People in Missouri and Illinois are among the 1.3 million nationwide waiting on United States lawmakers to extend unemployment benefits.
Federal unemployment benefits will expire on Saturday, and if Congress does not act those who utilize the program will lose the money. That would affect about 80,000 workers in Illinois alone. Those people would get their last payment in the first or second week of January.
In early December, the White House Council of Economic Advisers and Department of Labor issued a joint touting how jobless benefits buoy the economy, while keeping 2.5 million workers out of poverty each year.
The White House pointed out in a report that if benefits expire, U.S. GDP could fall next year by 0.2 to 0.4 of a percentage point, according to the Congressional Budget Office and a J.P. Morgan Chase economist.
Republicans have said in memos that the program has already cost $252 billion through July.

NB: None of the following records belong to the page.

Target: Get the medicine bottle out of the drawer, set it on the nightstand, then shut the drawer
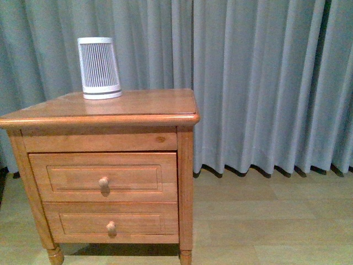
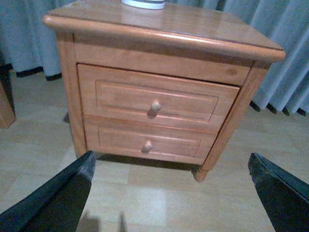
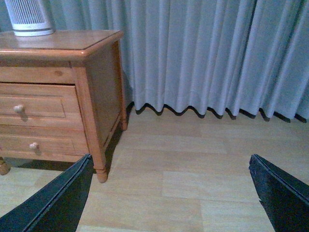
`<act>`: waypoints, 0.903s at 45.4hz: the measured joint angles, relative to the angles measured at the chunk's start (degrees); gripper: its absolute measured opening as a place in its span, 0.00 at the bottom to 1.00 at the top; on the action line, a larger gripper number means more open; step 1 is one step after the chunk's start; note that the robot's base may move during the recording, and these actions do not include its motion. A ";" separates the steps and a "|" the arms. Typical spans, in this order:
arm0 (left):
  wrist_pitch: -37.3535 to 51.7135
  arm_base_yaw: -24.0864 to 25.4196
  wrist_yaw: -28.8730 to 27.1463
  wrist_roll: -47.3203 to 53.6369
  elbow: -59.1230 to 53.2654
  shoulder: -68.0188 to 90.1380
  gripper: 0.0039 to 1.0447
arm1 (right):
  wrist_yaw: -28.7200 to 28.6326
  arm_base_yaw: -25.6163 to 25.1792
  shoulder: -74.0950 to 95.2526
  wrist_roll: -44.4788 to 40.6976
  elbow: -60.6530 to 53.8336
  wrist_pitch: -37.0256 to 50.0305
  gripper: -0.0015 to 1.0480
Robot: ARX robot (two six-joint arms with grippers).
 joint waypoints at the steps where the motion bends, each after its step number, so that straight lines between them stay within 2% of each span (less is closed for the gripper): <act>1: 2.21 -0.50 -0.24 0.37 1.42 3.28 0.94 | 0.00 0.00 0.00 0.00 0.00 0.00 0.93; 7: 10.73 -3.21 -0.59 4.39 9.94 19.98 0.94 | 0.00 0.00 0.00 0.00 0.00 0.00 0.93; 17: 14.05 -4.66 -0.79 8.35 24.74 39.36 0.94 | 0.00 0.00 0.00 0.00 0.00 0.00 0.93; 27: 13.11 -3.56 -0.90 9.70 37.99 54.21 0.94 | 0.00 0.00 0.00 0.00 0.00 0.00 0.93; 41: 7.21 -0.46 -0.74 7.74 55.41 71.04 0.94 | 0.00 0.00 0.00 0.00 0.00 0.00 0.93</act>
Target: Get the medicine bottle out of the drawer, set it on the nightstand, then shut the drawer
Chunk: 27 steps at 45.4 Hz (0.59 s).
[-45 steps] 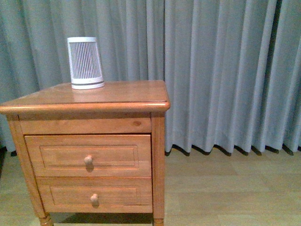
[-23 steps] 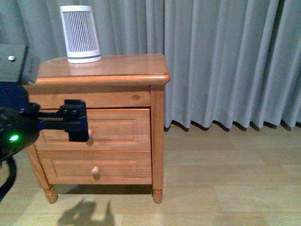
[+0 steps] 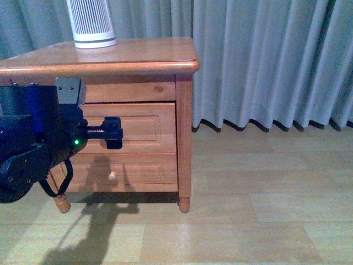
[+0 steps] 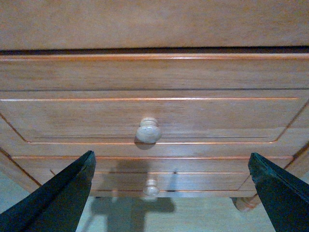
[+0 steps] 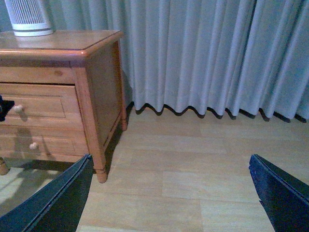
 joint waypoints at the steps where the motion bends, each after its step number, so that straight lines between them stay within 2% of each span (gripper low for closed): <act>1: -0.42 0.17 0.00 -0.39 1.07 0.92 0.94 | 0.00 0.00 0.00 0.00 0.00 0.00 0.93; 27: -6.51 2.03 0.22 -5.73 17.97 14.19 0.94 | 0.00 0.00 0.00 0.00 0.00 0.00 0.93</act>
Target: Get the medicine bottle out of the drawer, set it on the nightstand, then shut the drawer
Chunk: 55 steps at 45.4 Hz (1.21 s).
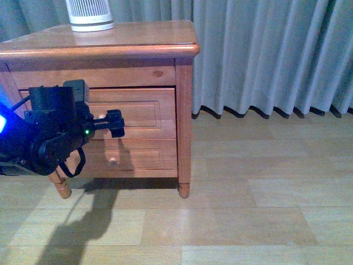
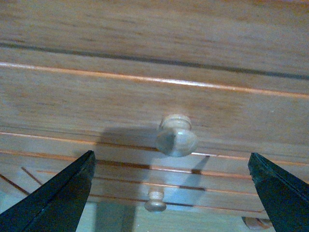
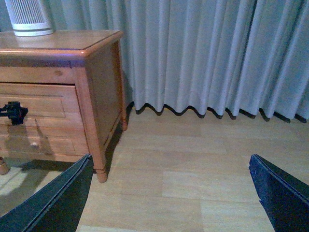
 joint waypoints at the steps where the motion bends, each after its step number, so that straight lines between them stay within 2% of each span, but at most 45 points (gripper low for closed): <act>1: -0.33 -0.02 -0.02 -0.17 0.77 0.26 0.94 | 0.00 0.00 0.00 0.00 0.00 0.00 0.93; 19: -2.71 -0.26 -0.09 -0.50 5.68 3.32 0.91 | 0.00 0.00 0.00 0.00 0.00 0.00 0.93; 24: -2.80 -0.26 -0.20 -0.61 6.12 3.76 0.77 | 0.00 0.00 0.00 0.00 0.00 0.00 0.93; 27: -2.80 -0.26 -0.20 -0.63 6.43 3.87 0.66 | 0.00 0.00 0.00 0.00 0.00 0.00 0.93; 31: -2.80 -0.26 -0.26 -0.66 6.82 3.96 0.59 | 0.00 0.00 0.00 0.00 0.00 0.00 0.93; 37: -2.80 -0.26 -0.35 -0.68 6.91 3.96 0.32 | 0.00 0.00 0.00 0.00 0.00 0.00 0.93; 39: -2.78 -0.26 -0.37 -0.83 6.91 3.96 0.26 | 0.00 0.00 0.00 0.00 0.00 0.00 0.93; 49: -0.26 -0.28 -0.44 -1.66 4.55 3.45 0.23 | 0.00 0.00 0.00 0.00 0.00 0.00 0.93; 55: 4.11 -0.76 -0.68 -1.18 -4.96 -1.14 0.23 | 0.00 0.00 0.00 0.00 0.00 0.00 0.93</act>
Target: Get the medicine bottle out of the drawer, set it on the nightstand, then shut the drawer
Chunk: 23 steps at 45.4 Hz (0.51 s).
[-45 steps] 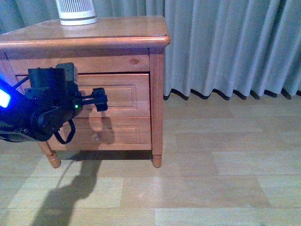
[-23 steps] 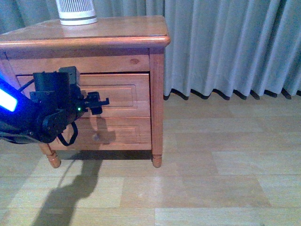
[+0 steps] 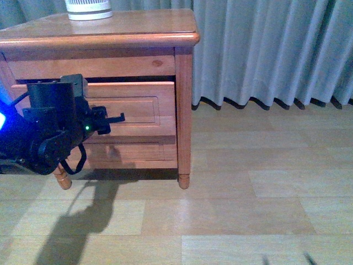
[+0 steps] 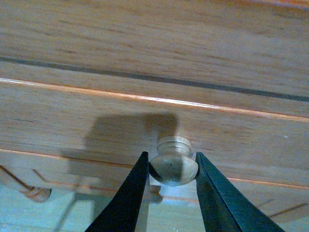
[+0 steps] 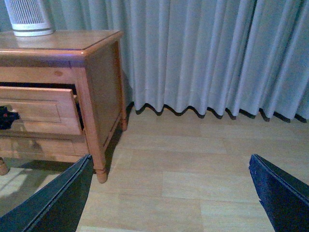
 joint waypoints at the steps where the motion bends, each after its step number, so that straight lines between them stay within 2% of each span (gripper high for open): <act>1: 0.37 -0.02 0.00 0.11 -0.85 -0.39 0.23 | 0.00 0.00 0.00 0.00 0.00 0.00 0.93; 8: 4.66 -0.31 0.74 1.14 -14.25 -7.32 0.23 | 0.00 0.00 0.00 0.00 0.00 0.00 0.93; 23: 5.86 -1.75 1.11 1.86 -35.82 -20.55 0.23 | 0.00 0.00 0.00 0.00 0.00 0.00 0.93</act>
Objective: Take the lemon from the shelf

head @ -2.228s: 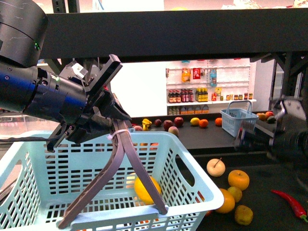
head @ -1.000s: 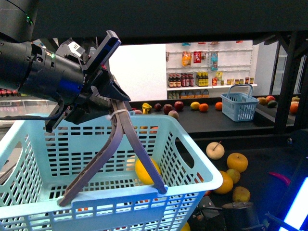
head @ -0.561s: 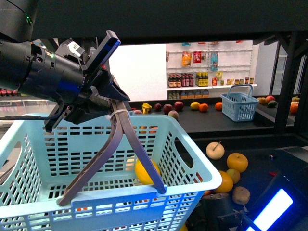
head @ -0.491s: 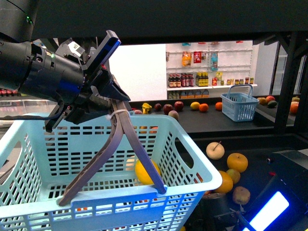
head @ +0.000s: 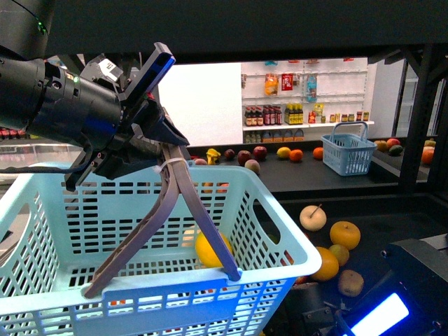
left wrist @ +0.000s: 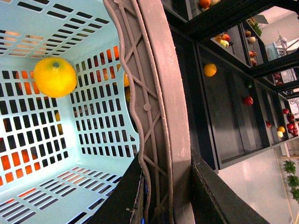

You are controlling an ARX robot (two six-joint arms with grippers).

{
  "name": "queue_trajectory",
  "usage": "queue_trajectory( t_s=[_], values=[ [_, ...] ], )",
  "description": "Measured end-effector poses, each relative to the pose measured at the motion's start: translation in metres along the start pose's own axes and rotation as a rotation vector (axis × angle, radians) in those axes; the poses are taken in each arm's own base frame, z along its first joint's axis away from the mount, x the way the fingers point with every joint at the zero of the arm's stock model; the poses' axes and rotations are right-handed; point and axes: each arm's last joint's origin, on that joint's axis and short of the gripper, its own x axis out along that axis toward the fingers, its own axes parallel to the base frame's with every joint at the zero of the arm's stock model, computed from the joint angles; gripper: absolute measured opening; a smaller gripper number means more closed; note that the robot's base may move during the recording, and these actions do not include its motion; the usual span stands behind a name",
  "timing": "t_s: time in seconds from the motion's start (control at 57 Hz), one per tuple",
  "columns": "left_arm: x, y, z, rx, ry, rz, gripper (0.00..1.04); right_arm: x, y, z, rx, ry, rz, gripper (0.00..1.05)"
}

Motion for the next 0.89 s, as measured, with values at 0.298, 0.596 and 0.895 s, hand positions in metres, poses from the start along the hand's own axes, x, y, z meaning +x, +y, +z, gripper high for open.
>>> queue_trajectory(
  t_s=[0.298, 0.596, 0.895],
  values=[
    [0.0, 0.0, 0.0, 0.0, 0.0, 0.0, 0.21, -0.01, -0.008, -0.002, 0.004, -0.005, -0.041, 0.51],
    [0.0, 0.0, 0.0, 0.0, 0.0, 0.0, 0.21, -0.064, -0.045, 0.029, 0.034, -0.062, -0.184, 0.51],
    [0.0, 0.0, 0.0, 0.0, 0.0, 0.0, 0.21, -0.156, -0.09, 0.068, 0.116, -0.139, -0.491, 0.51]
  ],
)
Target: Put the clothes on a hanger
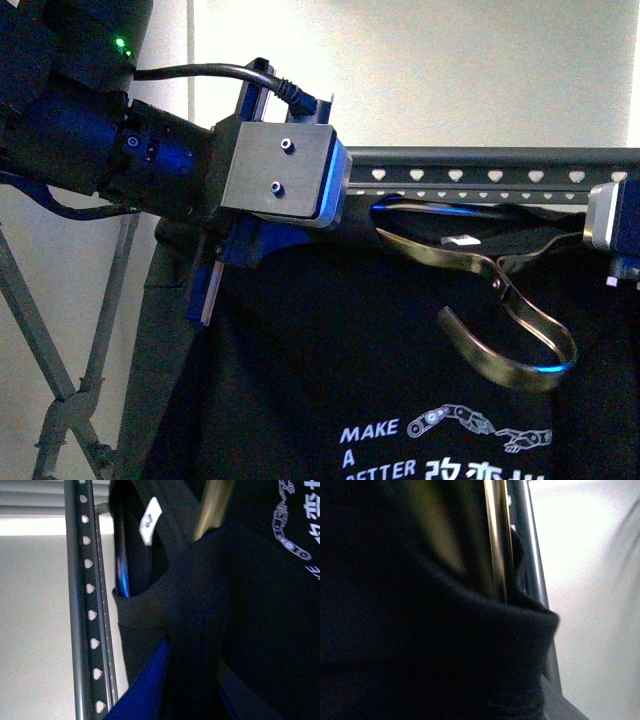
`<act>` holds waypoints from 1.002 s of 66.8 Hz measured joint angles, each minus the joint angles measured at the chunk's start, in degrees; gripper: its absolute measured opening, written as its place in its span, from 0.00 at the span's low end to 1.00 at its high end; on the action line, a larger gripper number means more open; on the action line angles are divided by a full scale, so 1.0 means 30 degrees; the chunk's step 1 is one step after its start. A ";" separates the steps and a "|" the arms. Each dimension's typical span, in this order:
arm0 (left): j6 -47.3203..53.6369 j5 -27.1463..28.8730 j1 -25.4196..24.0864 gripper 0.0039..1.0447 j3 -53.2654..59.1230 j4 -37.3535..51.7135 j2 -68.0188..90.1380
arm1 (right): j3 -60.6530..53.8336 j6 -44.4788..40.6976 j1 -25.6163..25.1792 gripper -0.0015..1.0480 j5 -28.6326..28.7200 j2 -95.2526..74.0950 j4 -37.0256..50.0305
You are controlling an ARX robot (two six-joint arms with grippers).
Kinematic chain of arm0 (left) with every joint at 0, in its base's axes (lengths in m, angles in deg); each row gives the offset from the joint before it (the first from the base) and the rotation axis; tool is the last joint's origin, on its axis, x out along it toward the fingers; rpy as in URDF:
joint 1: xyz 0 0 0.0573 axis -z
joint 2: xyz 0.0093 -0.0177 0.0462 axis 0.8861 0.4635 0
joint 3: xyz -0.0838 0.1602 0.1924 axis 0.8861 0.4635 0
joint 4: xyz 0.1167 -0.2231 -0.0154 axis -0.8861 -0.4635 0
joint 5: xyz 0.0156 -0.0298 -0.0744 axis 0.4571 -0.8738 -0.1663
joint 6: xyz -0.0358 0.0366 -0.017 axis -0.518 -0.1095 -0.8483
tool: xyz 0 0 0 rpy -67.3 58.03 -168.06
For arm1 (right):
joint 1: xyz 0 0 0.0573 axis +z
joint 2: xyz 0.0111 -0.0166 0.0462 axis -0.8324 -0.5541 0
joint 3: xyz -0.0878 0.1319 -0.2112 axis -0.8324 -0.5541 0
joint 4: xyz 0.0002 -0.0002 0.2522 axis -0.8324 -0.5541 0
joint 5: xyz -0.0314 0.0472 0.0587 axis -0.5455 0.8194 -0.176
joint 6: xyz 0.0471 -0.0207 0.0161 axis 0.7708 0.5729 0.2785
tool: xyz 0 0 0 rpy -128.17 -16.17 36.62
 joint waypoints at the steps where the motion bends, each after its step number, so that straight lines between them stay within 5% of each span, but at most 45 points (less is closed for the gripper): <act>1: 0.0007 -0.0007 0.0007 0.23 0.0000 0.0000 0.0000 | -0.0066 0.0044 -0.0007 0.05 0.0022 0.0007 0.0000; 18: 0.0015 -0.0153 0.0007 0.58 0.0000 0.0007 0.0000 | -0.1304 0.1734 -0.0452 0.05 0.0765 0.0969 -0.1967; 29: -0.0146 -0.0168 0.0007 0.87 0.0000 0.0051 -0.0007 | -0.2368 0.1304 -0.1202 0.05 0.1792 0.2426 -0.5690; 32: -0.4226 0.0408 0.0007 0.96 0.0678 0.2645 -0.0036 | -0.2448 0.0962 -0.1472 0.05 0.1756 0.2841 -0.7847; 36: -1.2837 0.0546 -0.0117 0.94 0.1137 0.5603 -0.0029 | -0.2397 0.1217 -0.1814 0.05 0.1821 0.3264 -1.1220; 50: -3.0600 -0.1734 -0.0801 0.94 0.1814 0.8787 -0.0743 | -0.1545 0.3927 -0.2280 0.03 0.3126 0.3512 -1.7223; 67: -3.9393 -0.4750 -0.1829 0.94 0.2222 1.2706 -0.1559 | -0.1078 0.4874 -0.2783 0.03 0.3220 0.3461 -2.2250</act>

The Emergency Unemployment Compensation program - or EUC - was first signed into law in June 2008 by President George W. Bush, when the unemployment rate was 5.6% and the average duration of jobless insurance was 17.1 weeks.
The unemployment rate climbed to more than 10% at the height of the Great Recession in 2009, and the government extended the federal benefits.
However, thanks to a weak recovery, those benefits have been either extended or expanded 11 times, most recently on Jan. 2.